Directions> Set down precisely the lines from the line with "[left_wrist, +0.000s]" through the end of the material, inclusive, and no pictures.
··· Exercise data ···
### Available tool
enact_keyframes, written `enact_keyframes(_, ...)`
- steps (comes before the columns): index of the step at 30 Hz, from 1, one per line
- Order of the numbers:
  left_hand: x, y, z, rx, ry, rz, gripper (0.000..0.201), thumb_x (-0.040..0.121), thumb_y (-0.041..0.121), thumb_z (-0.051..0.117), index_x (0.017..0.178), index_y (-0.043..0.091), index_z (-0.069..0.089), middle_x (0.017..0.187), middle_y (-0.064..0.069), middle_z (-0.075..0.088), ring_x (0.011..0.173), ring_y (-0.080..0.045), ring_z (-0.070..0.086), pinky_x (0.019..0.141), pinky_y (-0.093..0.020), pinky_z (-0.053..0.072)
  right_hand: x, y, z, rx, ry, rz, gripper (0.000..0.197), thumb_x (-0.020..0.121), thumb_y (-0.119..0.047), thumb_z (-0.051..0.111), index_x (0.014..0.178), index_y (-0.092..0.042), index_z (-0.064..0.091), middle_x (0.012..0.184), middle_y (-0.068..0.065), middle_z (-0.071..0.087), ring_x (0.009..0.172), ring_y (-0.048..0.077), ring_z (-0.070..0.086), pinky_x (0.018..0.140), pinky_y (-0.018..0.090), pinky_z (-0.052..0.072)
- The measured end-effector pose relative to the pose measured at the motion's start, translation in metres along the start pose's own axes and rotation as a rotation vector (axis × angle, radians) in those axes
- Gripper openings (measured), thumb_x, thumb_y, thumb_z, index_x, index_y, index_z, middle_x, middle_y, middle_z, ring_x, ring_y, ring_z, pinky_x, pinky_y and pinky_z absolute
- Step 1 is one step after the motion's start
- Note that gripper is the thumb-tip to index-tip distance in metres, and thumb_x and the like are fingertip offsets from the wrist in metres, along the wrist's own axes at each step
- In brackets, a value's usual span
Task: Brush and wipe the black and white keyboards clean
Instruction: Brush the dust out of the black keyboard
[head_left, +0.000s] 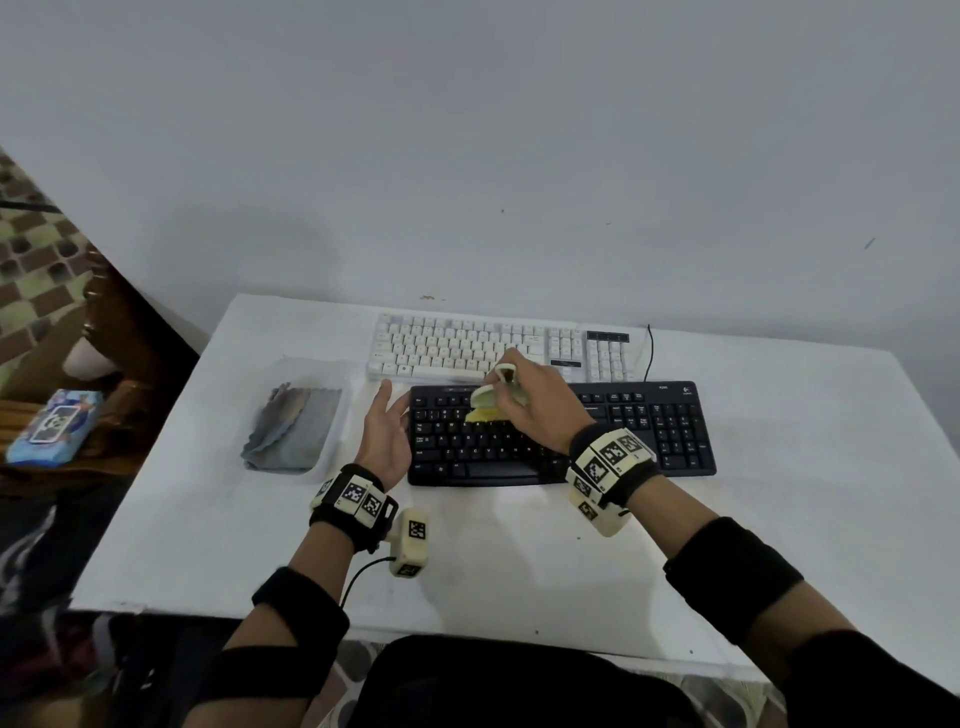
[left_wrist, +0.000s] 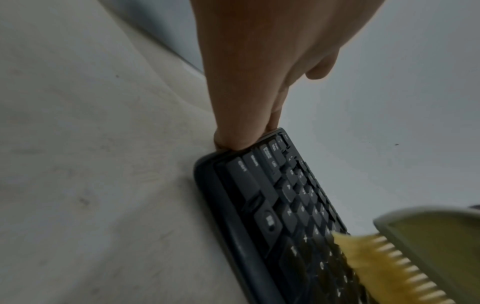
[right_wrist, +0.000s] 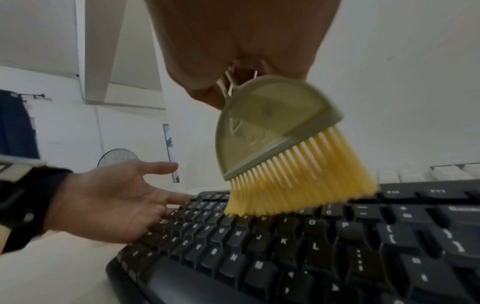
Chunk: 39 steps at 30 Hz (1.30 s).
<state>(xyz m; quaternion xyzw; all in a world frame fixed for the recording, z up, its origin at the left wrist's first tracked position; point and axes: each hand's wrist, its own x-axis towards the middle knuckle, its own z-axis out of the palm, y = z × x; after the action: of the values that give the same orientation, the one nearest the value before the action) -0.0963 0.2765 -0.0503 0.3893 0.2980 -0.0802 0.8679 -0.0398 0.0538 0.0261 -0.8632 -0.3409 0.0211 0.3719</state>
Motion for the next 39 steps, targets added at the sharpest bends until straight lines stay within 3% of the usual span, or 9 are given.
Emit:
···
Written answer>
[left_wrist, +0.000s] 
[right_wrist, +0.000s] 
Chunk: 39 steps at 30 Hz (1.30 s).
<state>(xyz m; quaternion xyzw; all in a world frame fixed for the recording, z up, its origin at the left wrist's first tracked position; point and axes: each hand's wrist, its own x-axis towards the middle knuckle, its own z-axis out of the palm, y = z × x; after the action: of the values that give the same orientation, the one nearest the value before the action) -0.0963 0.2765 -0.0503 0.3893 0.2980 -0.0802 0.8679 -0.0398 0.0538 0.0261 -0.8632 -0.3409 0.0211 0.3719</state>
Motion for the next 39 steps, targets added at the sharpest bends until straight lines stay within 3% of the usual span, or 9 are given.
Emit:

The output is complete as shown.